Adding a new model (and performance monkey patches)

This guide explains how to add a new model to the engine and how to provide an optional monkey patch for performance (e.g., removing padding or swapping kernels).

Overview

Register your model with Hugging Face auto classes so it can be created from config or checkpoints.
Organize your model package and ensure registration runs at import time.
Optionally, register a performance patch (e.g., rmpad/liger) and apply it pre- or post-init.

1) File layout

Create a new package under src/lmms_engine/models/<your_model>/:

src/lmms_engine/models/<your_model>/
  __init__.py
  configuration_<your_model>.py       # if you have a custom config class
  modeling_<your_model>.py            # your model implementation or wrappers
  patchers/
    __init__.py
    liger.py                          # example: performance patch module (optional)

2) Register the model

Use the helper in lmms_engine.mapping_func.register_model to bind your config and model class to the auto classes.

# src/lmms_engine/models/<your_model>/__init__.py
from transformers import PretrainedConfig, PreTrainedModel
from lmms_engine.mapping_func import register_model

class YourModelConfig(PretrainedConfig):
    model_type = "your_model"
    # ... your fields ...

class YourModel(PreTrainedModel):
    config_class = YourModelConfig
    # ... implement forward, init weights, etc. ...

register_model(
    model_type=YourModelConfig.model_type,
    model_config=YourModelConfig,
    model_class=YourModel,
    model_general_type="causal_lm",  # or "image_text_to_text", "masked_lm", "general"
)

# Optional: import patchers so their decorators run
try:
    from .patchers import liger  # noqa: F401
except Exception:
    pass

After registration, you can create the model via:

From pretrained: AutoConfig.from_pretrained + appropriate AutoModel* loader
From config: using create_model_from_config(model_type, config_dict)

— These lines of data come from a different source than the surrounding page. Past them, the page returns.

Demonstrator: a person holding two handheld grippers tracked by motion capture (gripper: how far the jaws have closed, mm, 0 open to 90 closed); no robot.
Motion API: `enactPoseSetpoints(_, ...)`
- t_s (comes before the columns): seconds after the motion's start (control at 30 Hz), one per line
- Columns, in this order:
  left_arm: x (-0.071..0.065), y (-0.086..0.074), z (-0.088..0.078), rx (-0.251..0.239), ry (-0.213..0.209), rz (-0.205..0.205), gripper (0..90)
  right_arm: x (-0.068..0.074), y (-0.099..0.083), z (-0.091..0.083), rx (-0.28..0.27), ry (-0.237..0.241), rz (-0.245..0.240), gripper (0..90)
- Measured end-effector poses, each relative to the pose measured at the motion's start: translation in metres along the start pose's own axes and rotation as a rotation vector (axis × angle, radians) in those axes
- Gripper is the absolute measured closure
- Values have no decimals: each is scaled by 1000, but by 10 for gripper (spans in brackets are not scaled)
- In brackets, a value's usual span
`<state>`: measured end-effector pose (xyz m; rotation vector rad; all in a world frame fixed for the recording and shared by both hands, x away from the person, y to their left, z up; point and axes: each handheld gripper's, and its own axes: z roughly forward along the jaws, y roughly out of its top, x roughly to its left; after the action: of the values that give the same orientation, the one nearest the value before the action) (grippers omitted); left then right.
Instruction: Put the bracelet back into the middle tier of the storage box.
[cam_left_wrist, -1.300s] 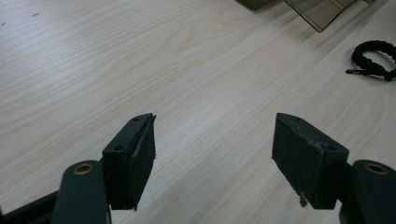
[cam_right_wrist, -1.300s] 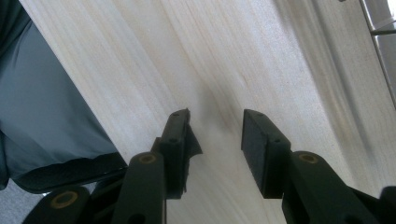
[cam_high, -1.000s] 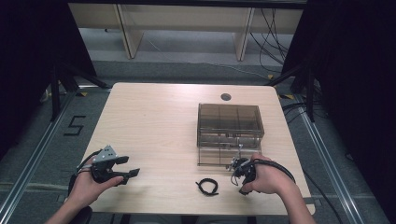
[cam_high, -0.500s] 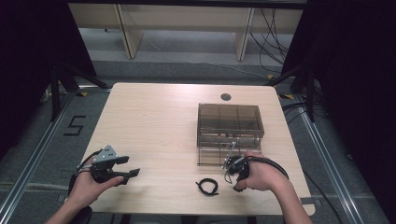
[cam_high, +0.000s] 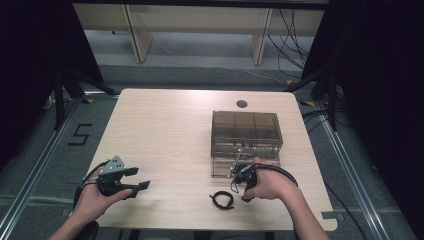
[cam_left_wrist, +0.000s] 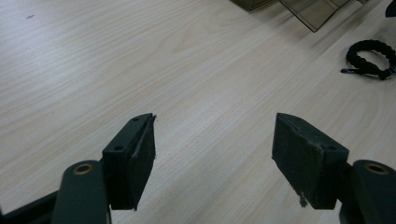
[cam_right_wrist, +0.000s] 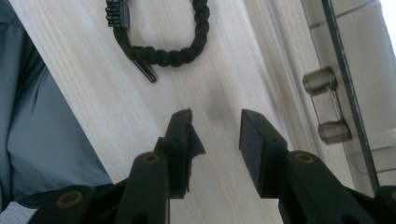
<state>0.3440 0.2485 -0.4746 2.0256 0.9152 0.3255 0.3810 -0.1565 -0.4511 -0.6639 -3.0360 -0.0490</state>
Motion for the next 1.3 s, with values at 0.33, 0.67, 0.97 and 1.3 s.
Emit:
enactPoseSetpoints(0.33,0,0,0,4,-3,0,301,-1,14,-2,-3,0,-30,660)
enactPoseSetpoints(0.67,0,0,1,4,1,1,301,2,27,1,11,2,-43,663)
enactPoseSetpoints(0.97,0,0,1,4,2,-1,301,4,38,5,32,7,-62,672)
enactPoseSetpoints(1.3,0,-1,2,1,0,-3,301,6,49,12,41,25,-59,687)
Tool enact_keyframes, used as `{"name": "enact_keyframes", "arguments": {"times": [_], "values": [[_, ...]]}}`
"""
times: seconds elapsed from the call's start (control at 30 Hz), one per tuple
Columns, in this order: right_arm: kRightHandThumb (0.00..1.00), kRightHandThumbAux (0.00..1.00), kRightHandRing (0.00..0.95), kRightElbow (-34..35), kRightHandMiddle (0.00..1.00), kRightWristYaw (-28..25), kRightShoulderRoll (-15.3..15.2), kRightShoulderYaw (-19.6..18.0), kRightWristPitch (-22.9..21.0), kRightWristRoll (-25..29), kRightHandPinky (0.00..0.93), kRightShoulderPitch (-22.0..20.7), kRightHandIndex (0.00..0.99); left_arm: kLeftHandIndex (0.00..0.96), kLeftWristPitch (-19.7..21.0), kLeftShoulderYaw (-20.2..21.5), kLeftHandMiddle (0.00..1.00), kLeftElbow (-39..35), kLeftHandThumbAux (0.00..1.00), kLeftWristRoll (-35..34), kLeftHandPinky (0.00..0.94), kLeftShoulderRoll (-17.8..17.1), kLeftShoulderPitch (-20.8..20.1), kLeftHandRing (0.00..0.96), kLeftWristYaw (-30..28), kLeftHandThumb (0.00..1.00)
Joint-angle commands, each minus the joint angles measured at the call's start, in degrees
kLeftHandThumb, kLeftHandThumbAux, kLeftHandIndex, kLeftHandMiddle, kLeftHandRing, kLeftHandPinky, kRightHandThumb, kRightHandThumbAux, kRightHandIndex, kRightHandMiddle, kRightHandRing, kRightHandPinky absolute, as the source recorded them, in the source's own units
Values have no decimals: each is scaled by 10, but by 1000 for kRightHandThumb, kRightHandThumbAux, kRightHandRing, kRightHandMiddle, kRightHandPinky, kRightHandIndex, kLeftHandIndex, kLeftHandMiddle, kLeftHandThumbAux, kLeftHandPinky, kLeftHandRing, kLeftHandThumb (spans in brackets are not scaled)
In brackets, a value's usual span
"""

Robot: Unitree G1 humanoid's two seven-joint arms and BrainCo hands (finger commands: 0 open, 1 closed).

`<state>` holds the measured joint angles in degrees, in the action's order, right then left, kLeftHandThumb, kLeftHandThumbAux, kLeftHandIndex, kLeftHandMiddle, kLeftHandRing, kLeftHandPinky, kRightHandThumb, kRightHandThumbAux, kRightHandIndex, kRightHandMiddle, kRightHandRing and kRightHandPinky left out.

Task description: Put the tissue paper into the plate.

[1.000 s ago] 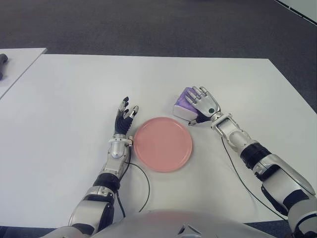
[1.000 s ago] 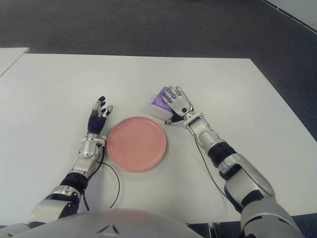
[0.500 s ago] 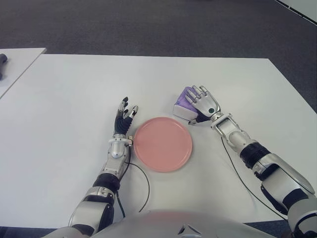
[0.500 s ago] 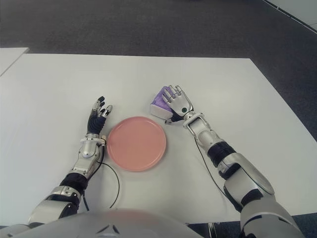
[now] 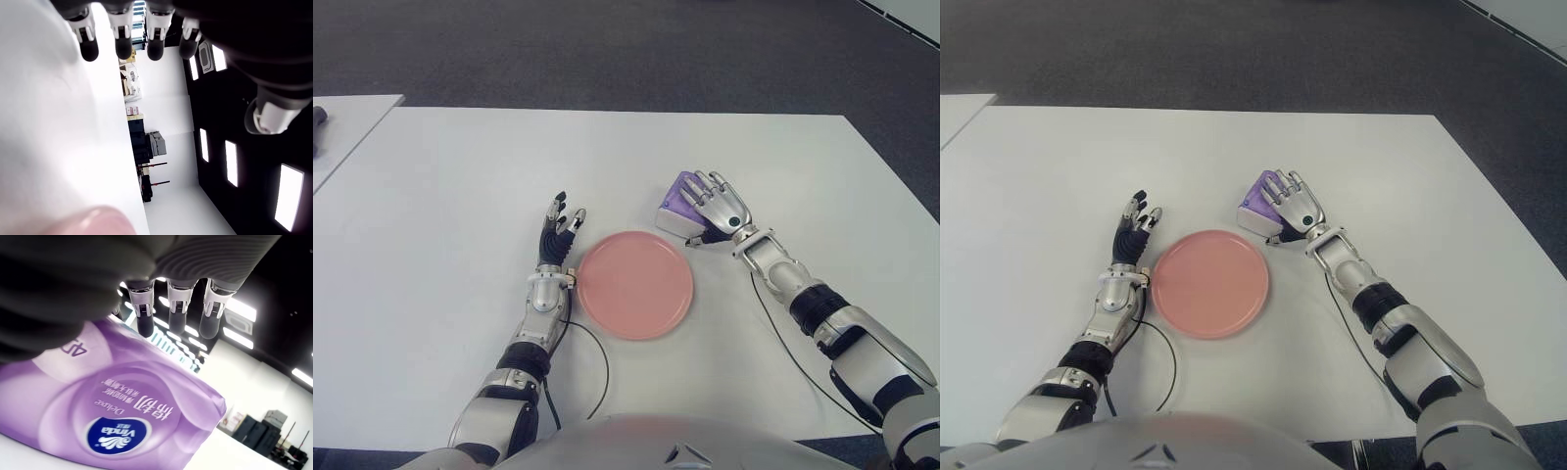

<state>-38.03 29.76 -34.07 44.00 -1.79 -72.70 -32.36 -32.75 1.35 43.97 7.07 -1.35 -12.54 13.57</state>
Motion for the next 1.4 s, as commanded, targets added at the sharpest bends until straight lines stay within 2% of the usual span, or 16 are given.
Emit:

Monkey Patcher: Registering and Applying Patches

After you register your model, you are recommended to add your own monkey patch to achieve the best performance and allows you to use operations such as remove padding and sequence parallel. As a rule of thumb, we recommend you to check the implementation of qwen2 and qwen2.5 vl to see how these ops are being applied.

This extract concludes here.